## EXERCISE DIRECTIONS
All lines containing the string "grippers" must be copied from the entries.
|---|
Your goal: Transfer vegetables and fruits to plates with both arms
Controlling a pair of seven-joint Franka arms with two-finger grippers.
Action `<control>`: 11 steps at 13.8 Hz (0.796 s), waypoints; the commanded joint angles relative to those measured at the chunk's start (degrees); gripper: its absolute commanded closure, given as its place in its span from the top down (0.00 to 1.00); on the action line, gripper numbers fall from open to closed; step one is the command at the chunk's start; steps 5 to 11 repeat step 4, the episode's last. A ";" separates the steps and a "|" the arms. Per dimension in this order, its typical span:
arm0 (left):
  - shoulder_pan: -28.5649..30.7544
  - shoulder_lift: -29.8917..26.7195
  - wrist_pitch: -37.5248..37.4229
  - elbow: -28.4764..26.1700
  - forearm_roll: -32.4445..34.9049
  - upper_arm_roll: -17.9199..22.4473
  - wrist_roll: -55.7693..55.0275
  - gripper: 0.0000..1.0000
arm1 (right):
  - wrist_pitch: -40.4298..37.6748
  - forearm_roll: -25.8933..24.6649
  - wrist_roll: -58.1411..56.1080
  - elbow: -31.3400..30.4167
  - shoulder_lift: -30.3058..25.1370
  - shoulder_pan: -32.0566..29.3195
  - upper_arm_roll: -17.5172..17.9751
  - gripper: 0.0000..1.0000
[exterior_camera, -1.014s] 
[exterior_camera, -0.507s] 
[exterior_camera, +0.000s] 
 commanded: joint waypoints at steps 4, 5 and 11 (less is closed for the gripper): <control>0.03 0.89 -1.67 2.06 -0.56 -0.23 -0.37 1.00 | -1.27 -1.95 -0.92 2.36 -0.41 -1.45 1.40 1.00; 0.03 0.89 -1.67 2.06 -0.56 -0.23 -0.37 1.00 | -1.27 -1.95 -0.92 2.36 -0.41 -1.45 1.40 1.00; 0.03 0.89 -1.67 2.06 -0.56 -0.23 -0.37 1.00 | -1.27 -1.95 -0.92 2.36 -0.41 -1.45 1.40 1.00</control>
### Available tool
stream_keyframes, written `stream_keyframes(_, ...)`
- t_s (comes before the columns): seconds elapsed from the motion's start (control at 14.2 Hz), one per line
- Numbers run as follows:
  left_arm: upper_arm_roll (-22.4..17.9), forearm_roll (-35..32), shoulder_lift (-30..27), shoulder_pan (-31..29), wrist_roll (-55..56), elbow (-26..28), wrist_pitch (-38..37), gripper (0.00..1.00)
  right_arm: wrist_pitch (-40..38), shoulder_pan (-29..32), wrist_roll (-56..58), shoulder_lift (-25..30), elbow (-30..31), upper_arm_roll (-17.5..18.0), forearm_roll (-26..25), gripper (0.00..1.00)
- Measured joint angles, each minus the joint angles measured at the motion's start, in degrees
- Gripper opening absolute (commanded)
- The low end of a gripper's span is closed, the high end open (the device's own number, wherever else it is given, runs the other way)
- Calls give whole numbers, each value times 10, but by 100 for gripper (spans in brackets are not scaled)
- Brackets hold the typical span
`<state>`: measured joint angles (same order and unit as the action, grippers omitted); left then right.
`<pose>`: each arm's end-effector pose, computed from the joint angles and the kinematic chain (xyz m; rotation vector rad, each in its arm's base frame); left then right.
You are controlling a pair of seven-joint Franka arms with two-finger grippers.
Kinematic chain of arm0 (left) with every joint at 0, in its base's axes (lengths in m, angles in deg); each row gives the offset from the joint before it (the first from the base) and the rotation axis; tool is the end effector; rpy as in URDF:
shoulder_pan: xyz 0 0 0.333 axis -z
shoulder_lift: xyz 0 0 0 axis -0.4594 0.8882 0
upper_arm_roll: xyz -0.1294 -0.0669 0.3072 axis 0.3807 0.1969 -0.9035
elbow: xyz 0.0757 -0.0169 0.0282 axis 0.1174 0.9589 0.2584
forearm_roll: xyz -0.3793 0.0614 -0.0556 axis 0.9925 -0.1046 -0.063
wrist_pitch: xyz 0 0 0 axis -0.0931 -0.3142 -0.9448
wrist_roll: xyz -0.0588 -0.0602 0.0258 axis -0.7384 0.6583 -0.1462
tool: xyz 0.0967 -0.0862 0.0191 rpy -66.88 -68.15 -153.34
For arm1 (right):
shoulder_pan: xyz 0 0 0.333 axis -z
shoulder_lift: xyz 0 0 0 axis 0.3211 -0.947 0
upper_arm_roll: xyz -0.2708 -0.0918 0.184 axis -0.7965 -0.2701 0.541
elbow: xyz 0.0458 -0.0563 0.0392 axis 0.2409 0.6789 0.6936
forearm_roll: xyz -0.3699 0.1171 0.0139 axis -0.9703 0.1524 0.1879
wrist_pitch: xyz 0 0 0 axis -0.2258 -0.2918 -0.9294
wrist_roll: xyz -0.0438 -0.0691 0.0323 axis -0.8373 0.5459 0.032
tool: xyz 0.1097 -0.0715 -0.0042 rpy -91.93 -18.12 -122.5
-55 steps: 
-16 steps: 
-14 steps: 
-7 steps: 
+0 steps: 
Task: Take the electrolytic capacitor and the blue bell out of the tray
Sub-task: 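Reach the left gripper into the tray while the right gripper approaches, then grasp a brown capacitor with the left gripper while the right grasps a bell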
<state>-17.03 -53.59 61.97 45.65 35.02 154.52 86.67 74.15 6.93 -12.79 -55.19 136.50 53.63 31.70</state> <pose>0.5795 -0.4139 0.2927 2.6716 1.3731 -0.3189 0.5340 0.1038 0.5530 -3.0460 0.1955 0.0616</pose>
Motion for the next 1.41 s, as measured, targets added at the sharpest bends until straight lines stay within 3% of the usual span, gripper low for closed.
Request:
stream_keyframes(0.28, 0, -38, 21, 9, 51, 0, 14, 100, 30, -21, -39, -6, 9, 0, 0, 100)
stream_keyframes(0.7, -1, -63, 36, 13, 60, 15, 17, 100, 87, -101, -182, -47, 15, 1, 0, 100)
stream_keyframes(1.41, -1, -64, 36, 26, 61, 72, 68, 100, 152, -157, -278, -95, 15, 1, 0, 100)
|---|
## RESULT FOR THIS EXERCISE
Controlling a pair of seven-joint Franka arms with two-finger grippers.
`<state>`: measured joint angles (same order and unit as the action, grippers omitted); left then right.
You are controlling a pair of seven-joint Franka arms with two-finger grippers.

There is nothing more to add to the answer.